§ TASK STATEMENT
Produce a verbatim transcription of the entries, with all pictures omitted.

##### EXERCISE DATA

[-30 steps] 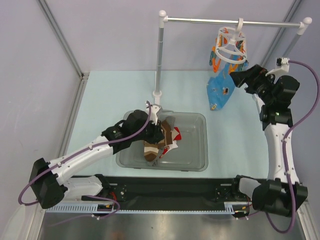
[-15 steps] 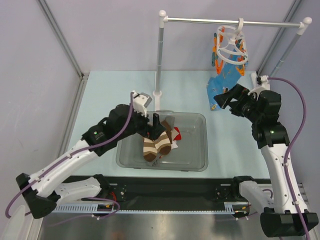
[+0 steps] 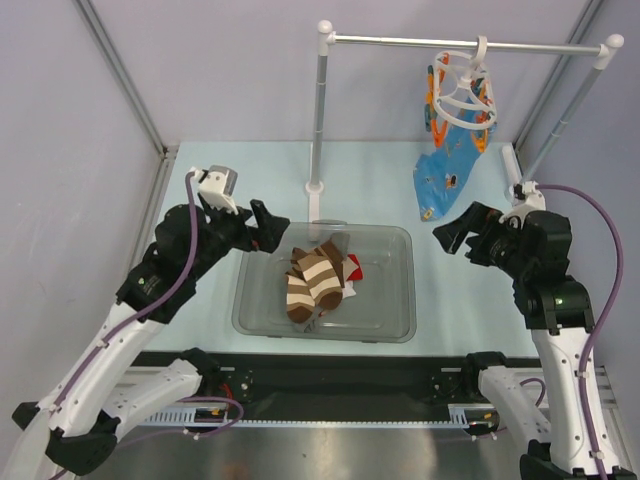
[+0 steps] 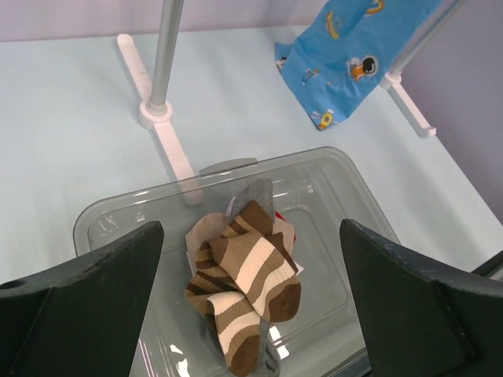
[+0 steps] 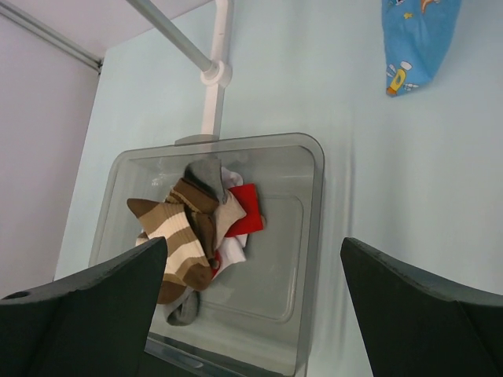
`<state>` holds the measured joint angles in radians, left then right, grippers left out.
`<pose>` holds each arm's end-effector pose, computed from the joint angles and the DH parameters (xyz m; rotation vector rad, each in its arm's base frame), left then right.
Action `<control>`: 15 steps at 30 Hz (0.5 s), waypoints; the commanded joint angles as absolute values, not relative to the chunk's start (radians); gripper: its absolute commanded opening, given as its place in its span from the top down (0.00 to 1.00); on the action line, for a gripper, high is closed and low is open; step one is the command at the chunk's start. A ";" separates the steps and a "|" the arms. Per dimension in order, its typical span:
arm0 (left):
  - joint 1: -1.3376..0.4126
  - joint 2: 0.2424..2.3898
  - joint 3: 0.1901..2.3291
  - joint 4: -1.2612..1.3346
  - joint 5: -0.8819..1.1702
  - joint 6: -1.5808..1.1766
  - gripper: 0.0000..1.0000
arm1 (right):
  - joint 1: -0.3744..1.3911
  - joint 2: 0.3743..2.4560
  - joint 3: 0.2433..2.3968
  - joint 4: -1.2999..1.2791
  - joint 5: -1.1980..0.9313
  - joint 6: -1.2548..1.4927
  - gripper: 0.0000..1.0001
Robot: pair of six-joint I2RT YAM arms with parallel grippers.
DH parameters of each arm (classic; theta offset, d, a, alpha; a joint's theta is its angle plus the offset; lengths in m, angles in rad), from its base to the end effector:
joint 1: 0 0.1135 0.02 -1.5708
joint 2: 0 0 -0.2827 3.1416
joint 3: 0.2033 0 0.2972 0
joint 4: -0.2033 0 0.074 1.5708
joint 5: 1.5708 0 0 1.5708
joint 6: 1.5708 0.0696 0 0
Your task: Remove the socks clipped to the hanger
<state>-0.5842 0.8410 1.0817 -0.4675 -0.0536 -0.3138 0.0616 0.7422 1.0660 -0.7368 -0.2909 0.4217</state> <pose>0.2020 -0.1291 0.4196 0.2087 1.8249 -0.5898 0.1958 0.0321 0.3976 0.1703 2.0080 0.5991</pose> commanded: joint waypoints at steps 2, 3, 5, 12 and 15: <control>-0.577 0.813 1.088 -0.405 -0.052 -0.313 0.00 | 0.064 0.730 1.086 -0.752 -0.279 0.368 0.00; -0.577 0.810 1.085 -0.405 -0.063 -0.314 0.01 | 0.066 0.735 1.085 -0.743 -0.282 0.373 0.00; -0.577 0.804 1.081 -0.403 -0.063 -0.318 0.01 | 0.066 0.742 1.083 -0.735 -0.308 0.376 0.00; -0.578 0.764 1.058 -0.406 -0.098 -0.302 0.01 | 0.066 0.739 1.065 -0.692 -0.345 0.377 0.00; -0.578 0.744 1.046 -0.407 -0.107 -0.305 0.01 | 0.064 0.747 1.077 -0.686 -0.334 0.376 0.00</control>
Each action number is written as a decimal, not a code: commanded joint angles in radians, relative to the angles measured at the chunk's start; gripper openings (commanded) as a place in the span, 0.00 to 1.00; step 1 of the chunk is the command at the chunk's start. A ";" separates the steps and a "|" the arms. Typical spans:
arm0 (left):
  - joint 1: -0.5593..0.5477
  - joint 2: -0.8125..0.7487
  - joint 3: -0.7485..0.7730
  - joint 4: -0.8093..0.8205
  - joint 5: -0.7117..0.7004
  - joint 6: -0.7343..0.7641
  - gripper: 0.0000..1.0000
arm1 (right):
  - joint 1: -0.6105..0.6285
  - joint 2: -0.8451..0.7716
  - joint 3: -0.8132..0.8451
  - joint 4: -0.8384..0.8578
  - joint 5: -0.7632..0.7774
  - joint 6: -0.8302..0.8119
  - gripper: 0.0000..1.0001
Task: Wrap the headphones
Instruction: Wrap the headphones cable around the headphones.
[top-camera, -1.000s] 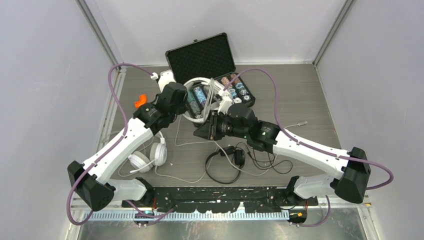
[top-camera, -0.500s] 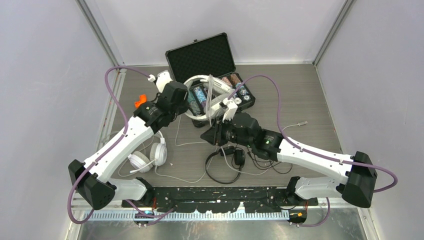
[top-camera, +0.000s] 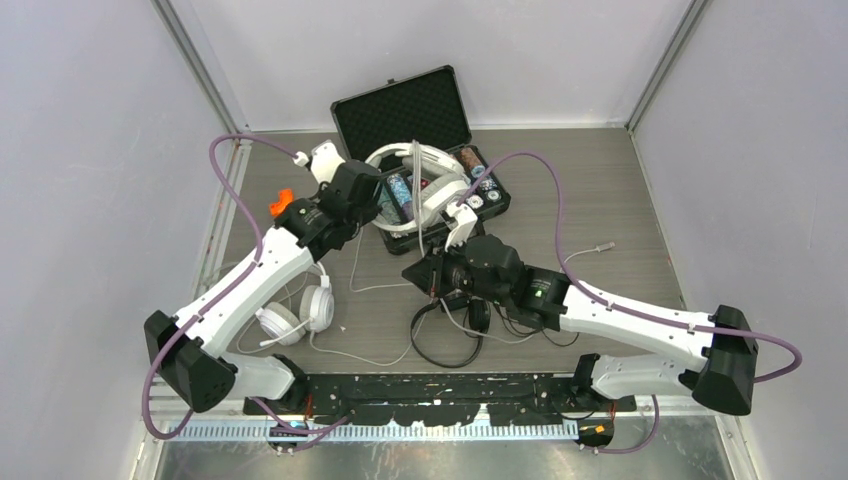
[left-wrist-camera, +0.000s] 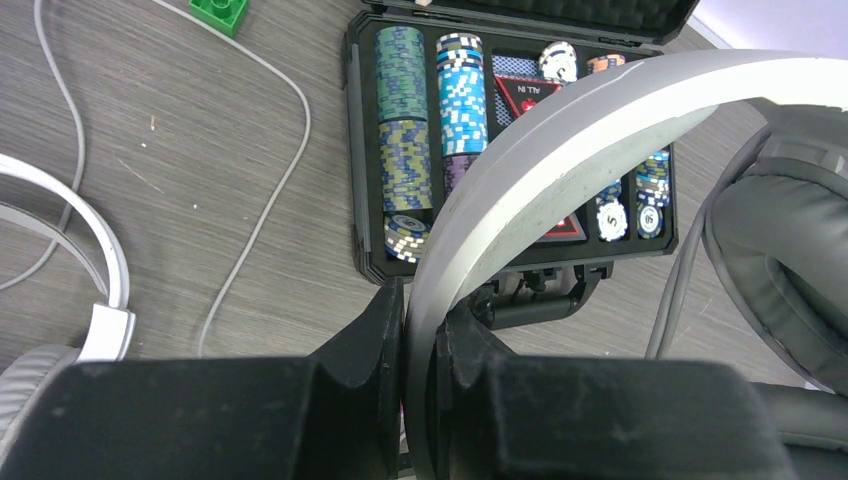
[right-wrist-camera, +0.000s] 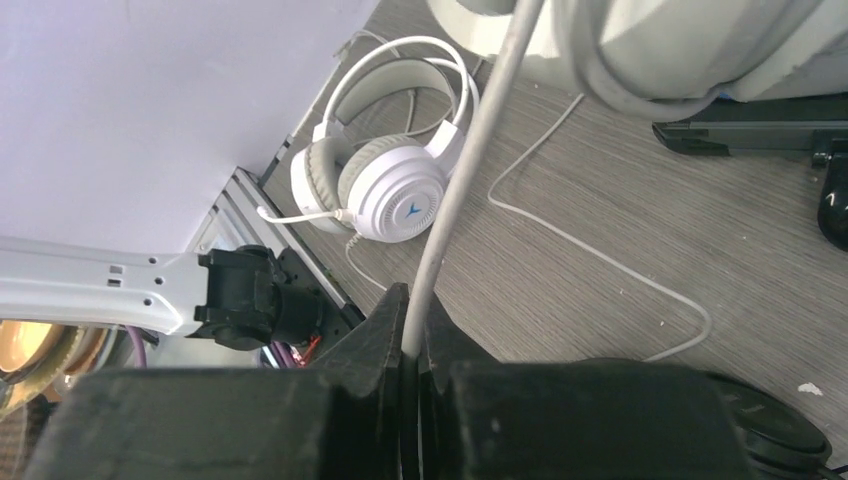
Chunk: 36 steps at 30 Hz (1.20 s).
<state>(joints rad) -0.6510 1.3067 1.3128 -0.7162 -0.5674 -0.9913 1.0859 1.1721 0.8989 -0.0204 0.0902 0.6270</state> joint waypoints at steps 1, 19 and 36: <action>-0.001 0.002 0.067 0.090 -0.049 -0.104 0.00 | 0.025 -0.036 0.033 0.041 0.070 -0.032 0.08; 0.000 -0.003 0.076 0.078 0.004 -0.176 0.00 | 0.032 -0.039 -0.028 -0.020 0.160 -0.090 0.16; 0.001 -0.039 0.105 0.069 0.065 -0.169 0.00 | 0.030 -0.100 -0.311 0.232 0.168 -0.202 0.25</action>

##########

§ WRITTEN SOLUTION
[-30 steps] 
[-15 steps] 
[+0 steps] 
[+0 steps] 
[+0 steps] 
`<state>` holds the measured joint angles in radians, left then right, grippers left out.
`<pose>` holds each arm's end-effector pose, computed from the joint angles and the DH parameters (xyz m; rotation vector rad, each in its arm's base frame), left then right.
Action `<control>`: 15 steps at 30 Hz (0.5 s), waypoints; the commanded joint angles as absolute values, not relative to the chunk's start (radians); gripper: its absolute commanded opening, given as its place in its span from the top down (0.00 to 1.00); on the action line, for a gripper, high is closed and low is open; step one is the command at the chunk's start. A ";" separates the steps and a "|" the arms. Per dimension in order, its typical span:
arm0 (left):
  - joint 1: -1.3376..0.4126
  - joint 2: 0.2424..2.3898
  - joint 3: 0.1901..2.3291
  - joint 4: -1.2612..1.3346
  - joint 5: -0.8819..1.1702
  - joint 6: -1.5808..1.1766
  - gripper: 0.0000..1.0000
arm1 (right):
  - joint 1: -0.3744..1.3911
  - joint 2: 0.3743..2.4560
  - joint 3: 0.2433..2.3968
  - joint 4: -1.2999..1.2791
  - joint 5: -1.1980..0.9313
  - joint 6: -1.2548..1.4927
  - gripper: 0.0000..1.0001
Robot: pair of six-joint I2RT YAM arms with parallel grippers.
DH parameters of each arm (classic; theta offset, d, a, alpha; a joint's theta is its angle plus the offset; lengths in m, angles in rad), from its base to the end effector:
joint 1: 0 0.1135 0.02 -1.5708
joint 2: 0 0 -0.2827 3.1416
joint 3: 0.2033 0 0.2972 0
joint 4: -0.2033 0 0.074 1.5708
joint 5: 1.5708 0 0 1.5708
joint 6: 1.5708 0.0696 0 0
Your task: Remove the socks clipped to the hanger
<state>-0.5842 0.8410 1.0817 -0.4675 -0.0536 -0.3138 0.0616 0.7422 1.0660 -0.7368 -0.2909 0.4217</state> <pose>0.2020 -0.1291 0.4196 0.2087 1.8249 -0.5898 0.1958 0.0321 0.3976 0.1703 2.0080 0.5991</pose> commanded: joint waypoints at steps 2, 3, 5, 12 and 15: <control>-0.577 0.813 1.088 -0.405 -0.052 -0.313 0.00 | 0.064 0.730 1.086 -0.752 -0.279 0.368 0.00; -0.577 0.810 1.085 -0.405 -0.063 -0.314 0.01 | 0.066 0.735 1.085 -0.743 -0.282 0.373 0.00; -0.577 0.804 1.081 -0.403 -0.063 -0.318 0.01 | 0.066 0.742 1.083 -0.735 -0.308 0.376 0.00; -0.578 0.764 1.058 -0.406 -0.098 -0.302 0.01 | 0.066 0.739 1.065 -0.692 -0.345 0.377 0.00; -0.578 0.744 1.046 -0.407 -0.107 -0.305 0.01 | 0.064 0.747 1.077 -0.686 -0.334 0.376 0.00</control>
Each action number is written as a decimal, not a code: commanded joint angles in radians, relative to the angles measured at the chunk's start; gripper openings (commanded) as a place in the span, 0.00 to 1.00; step 1 of the chunk is the command at the chunk's start. A ";" separates the steps and a "|" the arms. Typical spans:
arm0 (left):
  - joint 1: -0.5593..0.5477
  - joint 2: -0.8125..0.7487
  - joint 3: -0.7485..0.7730
  - joint 4: -0.8093..0.8205
  - joint 5: -0.7117..0.7004
  - joint 6: -0.7343..0.7641
  - gripper: 0.0000..1.0000
arm1 (right):
  - joint 1: -0.6105..0.6285
  - joint 2: -0.8451..0.7716
  - joint 3: -0.8132..0.8451
  - joint 4: -0.8384..0.8578
  - joint 5: -0.7632..0.7774
  - joint 6: -0.8302..0.8119
  - gripper: 0.0000..1.0001
Task: Wrap the headphones
Instruction: Wrap the headphones cable around the headphones.
[top-camera, -1.000s] 
[top-camera, -0.500s] 
[top-camera, +0.000s] 
[left-wrist-camera, +0.000s] 
[right-wrist-camera, +0.000s] 
Chunk: 36 steps at 30 Hz (1.20 s).
<state>(joints rad) -0.6510 1.3067 1.3128 -0.7162 -0.5674 -0.9913 1.0859 1.1721 0.8989 -0.0204 0.0902 0.6270</state> joint waypoints at steps 1, 19 and 36: <action>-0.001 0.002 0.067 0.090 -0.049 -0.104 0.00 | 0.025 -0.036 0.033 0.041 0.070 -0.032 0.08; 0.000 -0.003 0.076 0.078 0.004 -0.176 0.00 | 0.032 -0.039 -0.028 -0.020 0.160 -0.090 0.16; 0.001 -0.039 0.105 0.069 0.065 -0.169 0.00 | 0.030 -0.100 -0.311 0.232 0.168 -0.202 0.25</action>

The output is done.